SRE / DevOps / Kubernetes Weekly Collection#83(Week 35, 2021)
- In this blog post series, I collect the following 3 Weekly Mailing List I subscribe to, leave some comments as an aide-memoire and useful links.
- Actually, I have already published the same content in my Japanese blog and am catching-up in English in this series.
- I hope it contributes to the people browsing this kind of information as a reference.

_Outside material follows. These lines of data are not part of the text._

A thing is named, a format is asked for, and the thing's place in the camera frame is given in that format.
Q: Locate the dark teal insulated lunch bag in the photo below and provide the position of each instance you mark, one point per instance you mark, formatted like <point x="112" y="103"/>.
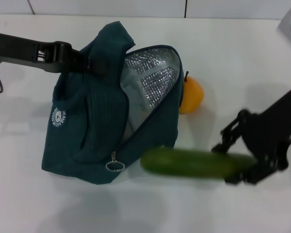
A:
<point x="92" y="121"/>

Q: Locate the yellow pear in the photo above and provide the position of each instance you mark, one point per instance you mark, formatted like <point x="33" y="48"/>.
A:
<point x="192" y="94"/>

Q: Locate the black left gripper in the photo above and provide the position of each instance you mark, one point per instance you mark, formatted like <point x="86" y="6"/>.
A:
<point x="14" y="49"/>

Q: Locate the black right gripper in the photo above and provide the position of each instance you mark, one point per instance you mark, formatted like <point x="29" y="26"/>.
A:
<point x="269" y="131"/>

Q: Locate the green cucumber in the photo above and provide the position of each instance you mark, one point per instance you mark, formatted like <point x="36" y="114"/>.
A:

DEVOPS WEEKLY ISSUE #557 August 29th, 2021
SRE Weekly Issue #285 August 29th, 2021
KubeWeekly #275 September 3rd, 2021
DEVOPS WEEKLY ISSUE #557 August 29th, 2021
News
- The title is “HashiCorp State of Cloud Strategy Survey: Welcome to the Multi-Cloud Era”.
- As mentioned above, it shares the results of the HashiCorp survey of cloud adoption with numbers and diagrams.
- The title is “Observable Infrastructure as Code”.
- It explains how to use Pulumi and Honeycomb to simplify the observability of IaC.
- The title is “TLDs — Putting the ‘.fun’ in the top of the DNS”.
- It digs deeper into DNS top-level domains.
- The title is “Email Authenticity 101: DKIM, DMARC, and SPF”.
- It explains the elements in the title and provides information and practices you need to keep your domain’s email authentic and less vulnerable to spoofing.
- The title is “Improving TOFU With Transparency”.
- It explains when TOFU (Trust-On-First-Use) works and when it does not work, and mitigation measures using transparency logs.
- The title is “JSON Schema bundling finally formalised”.
- The following points are explained along with the title.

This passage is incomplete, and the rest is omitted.